◆ Supplied records ◆

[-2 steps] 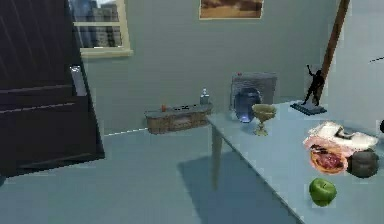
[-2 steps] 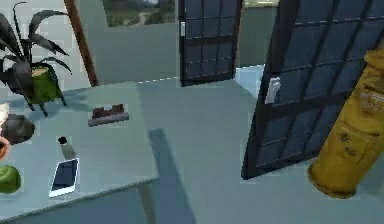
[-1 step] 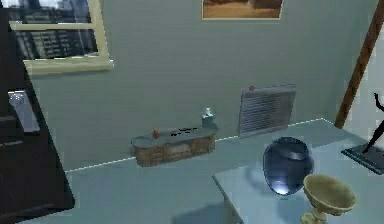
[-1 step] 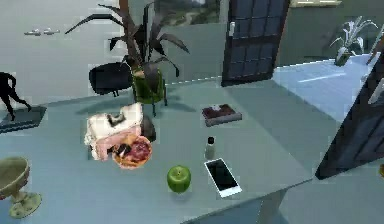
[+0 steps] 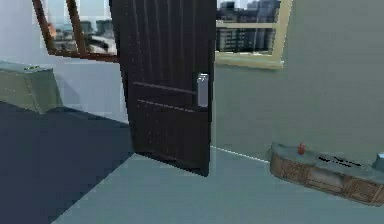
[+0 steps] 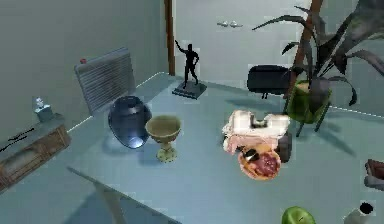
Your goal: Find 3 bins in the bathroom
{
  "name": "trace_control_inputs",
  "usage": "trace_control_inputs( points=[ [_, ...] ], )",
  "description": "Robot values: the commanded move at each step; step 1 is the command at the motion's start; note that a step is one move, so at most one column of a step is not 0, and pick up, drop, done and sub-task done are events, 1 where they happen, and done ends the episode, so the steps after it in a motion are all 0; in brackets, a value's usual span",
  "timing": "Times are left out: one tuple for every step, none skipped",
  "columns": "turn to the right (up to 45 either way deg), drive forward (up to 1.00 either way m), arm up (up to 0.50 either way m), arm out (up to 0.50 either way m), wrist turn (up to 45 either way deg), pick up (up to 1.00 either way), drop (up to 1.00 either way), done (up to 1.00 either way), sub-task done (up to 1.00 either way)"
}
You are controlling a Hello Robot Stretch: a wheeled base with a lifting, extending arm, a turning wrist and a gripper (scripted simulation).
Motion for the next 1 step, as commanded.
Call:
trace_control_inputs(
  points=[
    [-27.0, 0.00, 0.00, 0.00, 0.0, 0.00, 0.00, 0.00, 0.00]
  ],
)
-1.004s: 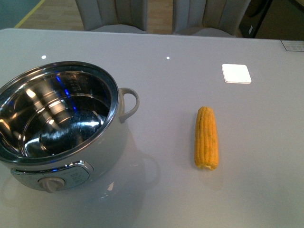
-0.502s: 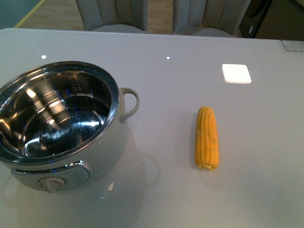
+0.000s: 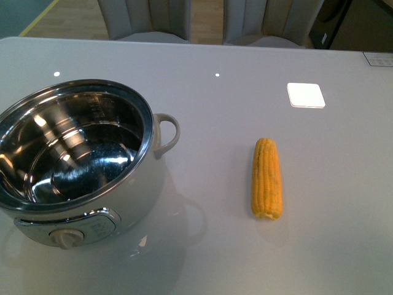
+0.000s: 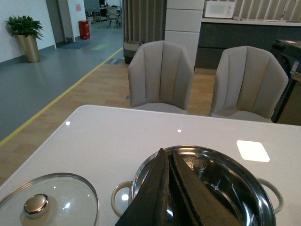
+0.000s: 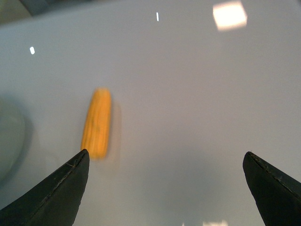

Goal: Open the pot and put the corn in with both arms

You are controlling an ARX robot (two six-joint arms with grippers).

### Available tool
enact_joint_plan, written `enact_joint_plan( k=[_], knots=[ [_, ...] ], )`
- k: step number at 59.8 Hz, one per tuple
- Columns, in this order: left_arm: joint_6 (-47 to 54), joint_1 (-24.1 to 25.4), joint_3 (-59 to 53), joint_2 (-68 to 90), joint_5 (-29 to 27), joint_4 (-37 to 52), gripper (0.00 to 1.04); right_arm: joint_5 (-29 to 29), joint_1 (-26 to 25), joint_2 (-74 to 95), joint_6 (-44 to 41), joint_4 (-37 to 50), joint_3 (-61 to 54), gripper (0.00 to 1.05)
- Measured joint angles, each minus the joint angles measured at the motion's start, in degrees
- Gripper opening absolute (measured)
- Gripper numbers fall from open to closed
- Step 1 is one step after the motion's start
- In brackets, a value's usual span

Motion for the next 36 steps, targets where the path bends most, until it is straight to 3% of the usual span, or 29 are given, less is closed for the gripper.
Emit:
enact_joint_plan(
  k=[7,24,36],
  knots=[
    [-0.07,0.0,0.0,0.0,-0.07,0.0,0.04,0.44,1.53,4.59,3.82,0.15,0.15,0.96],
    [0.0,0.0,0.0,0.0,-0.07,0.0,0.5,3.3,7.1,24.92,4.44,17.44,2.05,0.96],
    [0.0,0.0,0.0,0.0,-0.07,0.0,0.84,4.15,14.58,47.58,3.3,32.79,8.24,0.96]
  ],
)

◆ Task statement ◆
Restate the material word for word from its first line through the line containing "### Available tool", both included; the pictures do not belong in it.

◆ Answer space ◆
[-2 steps] 
[-2 steps] 
[-1 step] 
[-1 step] 
[+0 steps] 
[+0 steps] 
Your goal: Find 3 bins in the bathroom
{
  "name": "trace_control_inputs",
  "usage": "trace_control_inputs( points=[ [_, ...] ], )",
  "description": "Robot values: the commanded move at each step; step 1 is the command at the motion's start; note that a step is one move, so at most one column of a step is not 0, and pick up, drop, done and sub-task done are events, 1 where they happen, and done ends the episode, so the steps after it in a motion are all 0; in brackets, a value's usual span",
  "timing": "Times are left out: one tuple for every step, none skipped",
  "columns": "turn to the right (up to 45 either way deg), drive forward (up to 1.00 either way m), arm up (up to 0.50 either way m), arm out (up to 0.50 either way m), wrist turn (up to 45 either way deg), pick up (up to 1.00 either way), drop (up to 1.00 either way), done (up to 1.00 either way), sub-task done (up to 1.00 either way)"
}
You are controlling a Hello Robot Stretch: a wheeled base with a lifting, extending arm, a turning wrist and a gripper (scripted simulation).
Motion for the next 1 step, as commanded.
Call:
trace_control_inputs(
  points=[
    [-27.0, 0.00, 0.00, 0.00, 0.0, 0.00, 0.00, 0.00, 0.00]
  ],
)
-1.004s: 
-0.502s: 
+0.000s: 
+0.000s: 
+0.000s: 

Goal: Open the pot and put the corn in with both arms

You are controlling an ARX robot (two six-joint arms with grippers).

### Available tool

Nothing further remains in the output.